How to complete this task:
Once the line containing "point to the hand" is found in the entries below, reproduce it and every line after it, stopping at and including the line containing "Whatever is drawn"; reproduce nothing else, and keep each line exact.

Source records
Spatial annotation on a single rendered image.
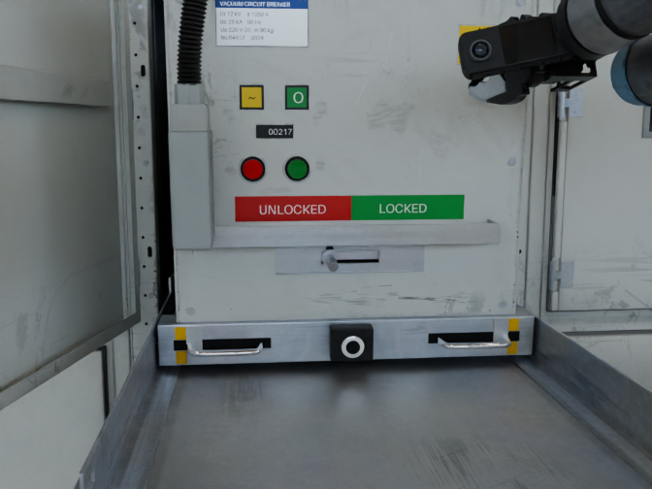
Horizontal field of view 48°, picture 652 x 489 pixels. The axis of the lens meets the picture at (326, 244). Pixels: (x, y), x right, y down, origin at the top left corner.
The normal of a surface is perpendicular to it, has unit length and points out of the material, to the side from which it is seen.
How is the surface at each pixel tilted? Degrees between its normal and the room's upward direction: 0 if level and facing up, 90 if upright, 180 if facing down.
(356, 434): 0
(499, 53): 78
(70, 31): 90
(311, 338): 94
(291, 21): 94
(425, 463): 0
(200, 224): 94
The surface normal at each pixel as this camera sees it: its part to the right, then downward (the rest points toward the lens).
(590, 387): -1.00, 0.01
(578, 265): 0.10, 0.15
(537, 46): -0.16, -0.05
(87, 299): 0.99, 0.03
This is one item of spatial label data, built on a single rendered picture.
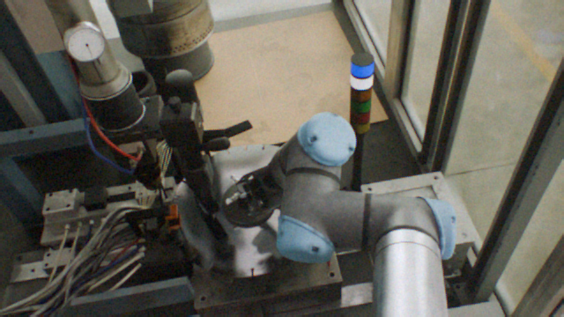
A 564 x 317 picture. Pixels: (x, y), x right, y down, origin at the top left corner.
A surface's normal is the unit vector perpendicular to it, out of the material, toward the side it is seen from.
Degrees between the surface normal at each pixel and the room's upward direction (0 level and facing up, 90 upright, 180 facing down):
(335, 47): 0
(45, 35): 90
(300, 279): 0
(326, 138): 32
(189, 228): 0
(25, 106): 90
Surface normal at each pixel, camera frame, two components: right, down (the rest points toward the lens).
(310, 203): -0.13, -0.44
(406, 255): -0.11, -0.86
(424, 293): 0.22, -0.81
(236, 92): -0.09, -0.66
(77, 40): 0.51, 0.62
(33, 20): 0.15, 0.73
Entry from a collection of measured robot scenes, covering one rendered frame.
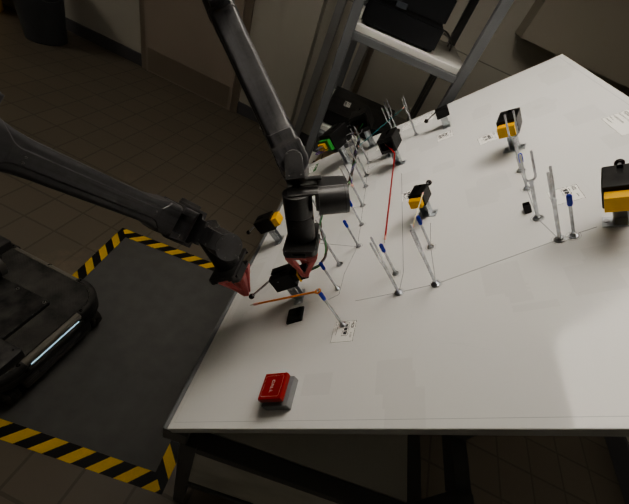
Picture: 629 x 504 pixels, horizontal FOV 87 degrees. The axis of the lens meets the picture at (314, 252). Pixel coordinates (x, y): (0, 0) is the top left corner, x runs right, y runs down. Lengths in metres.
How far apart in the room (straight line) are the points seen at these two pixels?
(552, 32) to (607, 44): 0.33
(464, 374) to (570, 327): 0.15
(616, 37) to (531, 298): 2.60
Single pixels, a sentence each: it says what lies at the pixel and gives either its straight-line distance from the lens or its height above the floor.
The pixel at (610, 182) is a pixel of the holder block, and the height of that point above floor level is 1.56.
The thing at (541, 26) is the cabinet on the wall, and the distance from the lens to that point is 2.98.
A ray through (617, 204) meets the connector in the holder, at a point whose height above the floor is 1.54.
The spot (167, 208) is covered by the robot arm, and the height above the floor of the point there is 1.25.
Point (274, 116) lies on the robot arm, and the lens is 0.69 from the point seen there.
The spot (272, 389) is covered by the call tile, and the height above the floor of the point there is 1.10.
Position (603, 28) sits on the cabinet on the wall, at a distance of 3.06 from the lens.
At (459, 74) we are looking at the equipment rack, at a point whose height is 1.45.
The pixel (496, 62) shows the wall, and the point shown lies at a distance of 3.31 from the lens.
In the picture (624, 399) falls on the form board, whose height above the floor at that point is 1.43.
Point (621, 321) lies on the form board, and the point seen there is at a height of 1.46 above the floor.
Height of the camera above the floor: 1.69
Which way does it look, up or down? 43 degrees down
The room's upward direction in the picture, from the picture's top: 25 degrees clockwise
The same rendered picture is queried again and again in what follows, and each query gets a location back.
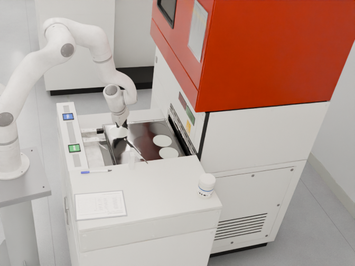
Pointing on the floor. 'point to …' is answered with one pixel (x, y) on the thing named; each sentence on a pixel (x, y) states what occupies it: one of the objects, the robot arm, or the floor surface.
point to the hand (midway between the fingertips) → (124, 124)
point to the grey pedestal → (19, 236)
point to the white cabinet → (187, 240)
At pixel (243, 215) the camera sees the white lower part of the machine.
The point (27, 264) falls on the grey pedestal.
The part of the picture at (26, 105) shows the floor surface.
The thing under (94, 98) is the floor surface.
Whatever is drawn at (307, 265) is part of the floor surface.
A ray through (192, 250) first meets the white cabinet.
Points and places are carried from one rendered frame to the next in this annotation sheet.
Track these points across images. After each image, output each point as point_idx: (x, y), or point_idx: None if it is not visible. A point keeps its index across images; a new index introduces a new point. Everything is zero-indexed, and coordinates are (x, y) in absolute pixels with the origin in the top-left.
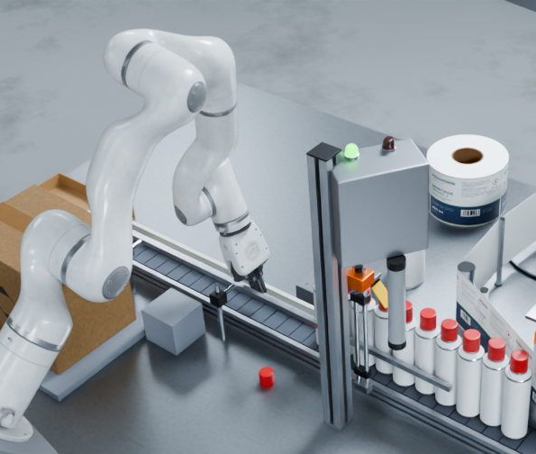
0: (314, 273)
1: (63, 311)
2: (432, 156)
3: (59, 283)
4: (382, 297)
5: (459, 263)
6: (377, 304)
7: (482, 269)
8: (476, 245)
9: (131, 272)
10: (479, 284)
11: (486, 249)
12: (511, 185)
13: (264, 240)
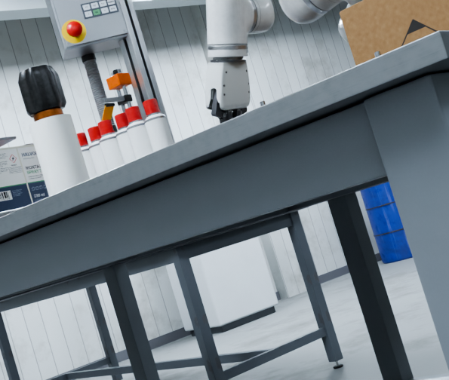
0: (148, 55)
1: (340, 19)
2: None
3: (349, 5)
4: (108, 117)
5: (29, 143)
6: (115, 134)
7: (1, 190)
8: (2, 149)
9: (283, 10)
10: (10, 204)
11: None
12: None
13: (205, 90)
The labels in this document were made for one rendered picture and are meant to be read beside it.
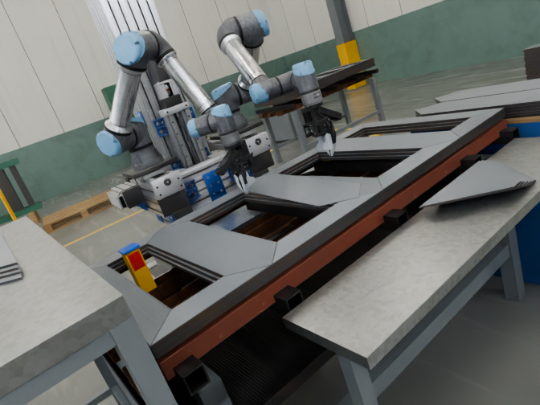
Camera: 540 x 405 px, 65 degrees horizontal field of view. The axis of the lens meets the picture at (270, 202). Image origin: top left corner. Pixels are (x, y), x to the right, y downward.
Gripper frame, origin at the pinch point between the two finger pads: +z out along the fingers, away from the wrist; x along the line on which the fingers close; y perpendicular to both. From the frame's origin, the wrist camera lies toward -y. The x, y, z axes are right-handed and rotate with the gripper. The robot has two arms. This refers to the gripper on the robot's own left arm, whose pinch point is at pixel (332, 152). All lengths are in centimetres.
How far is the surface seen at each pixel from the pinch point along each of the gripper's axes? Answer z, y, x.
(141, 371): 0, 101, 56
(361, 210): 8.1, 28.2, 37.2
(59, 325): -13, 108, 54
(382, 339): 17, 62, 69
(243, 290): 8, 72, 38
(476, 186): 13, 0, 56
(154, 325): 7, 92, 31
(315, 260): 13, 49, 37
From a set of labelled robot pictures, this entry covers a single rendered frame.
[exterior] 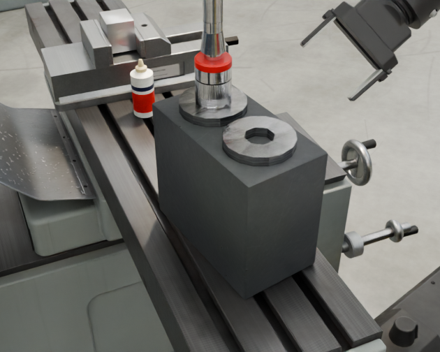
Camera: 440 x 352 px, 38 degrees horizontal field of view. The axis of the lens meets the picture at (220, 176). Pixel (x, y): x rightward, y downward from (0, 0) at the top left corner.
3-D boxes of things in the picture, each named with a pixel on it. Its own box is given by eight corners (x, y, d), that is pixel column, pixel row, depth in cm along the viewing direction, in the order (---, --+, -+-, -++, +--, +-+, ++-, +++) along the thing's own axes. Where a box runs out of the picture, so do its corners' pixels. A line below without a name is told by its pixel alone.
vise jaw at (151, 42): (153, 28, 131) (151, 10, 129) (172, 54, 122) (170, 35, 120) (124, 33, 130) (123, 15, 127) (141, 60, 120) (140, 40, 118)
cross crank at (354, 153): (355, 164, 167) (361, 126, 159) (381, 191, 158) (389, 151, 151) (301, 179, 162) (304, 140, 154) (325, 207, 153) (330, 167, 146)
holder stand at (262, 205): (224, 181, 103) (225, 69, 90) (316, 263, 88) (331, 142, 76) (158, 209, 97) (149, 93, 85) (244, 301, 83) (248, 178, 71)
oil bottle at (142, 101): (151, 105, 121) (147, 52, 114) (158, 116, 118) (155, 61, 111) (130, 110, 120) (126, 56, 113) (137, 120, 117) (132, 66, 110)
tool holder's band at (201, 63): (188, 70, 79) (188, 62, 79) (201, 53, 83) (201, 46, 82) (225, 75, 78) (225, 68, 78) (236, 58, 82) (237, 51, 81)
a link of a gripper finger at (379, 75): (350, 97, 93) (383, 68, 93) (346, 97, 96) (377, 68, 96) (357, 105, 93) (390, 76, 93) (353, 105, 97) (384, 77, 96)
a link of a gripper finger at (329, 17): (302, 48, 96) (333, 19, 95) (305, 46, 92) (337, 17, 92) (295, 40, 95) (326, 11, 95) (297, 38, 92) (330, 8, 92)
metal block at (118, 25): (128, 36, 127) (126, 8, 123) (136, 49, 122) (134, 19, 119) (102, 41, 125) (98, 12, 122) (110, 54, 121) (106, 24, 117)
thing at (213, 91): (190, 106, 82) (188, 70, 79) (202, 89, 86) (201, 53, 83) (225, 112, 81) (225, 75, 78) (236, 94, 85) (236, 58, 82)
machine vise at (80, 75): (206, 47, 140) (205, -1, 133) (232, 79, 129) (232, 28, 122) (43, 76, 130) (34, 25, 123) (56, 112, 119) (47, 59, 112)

Your solution:
point to the hand (midway between the fingertips) → (124, 124)
point to the grey pedestal → (19, 236)
point to the white cabinet → (187, 240)
At pixel (243, 215) the camera sees the white lower part of the machine.
The point (27, 264) falls on the grey pedestal.
The part of the picture at (26, 105) shows the floor surface.
The thing under (94, 98) is the floor surface.
Whatever is drawn at (307, 265) is part of the floor surface.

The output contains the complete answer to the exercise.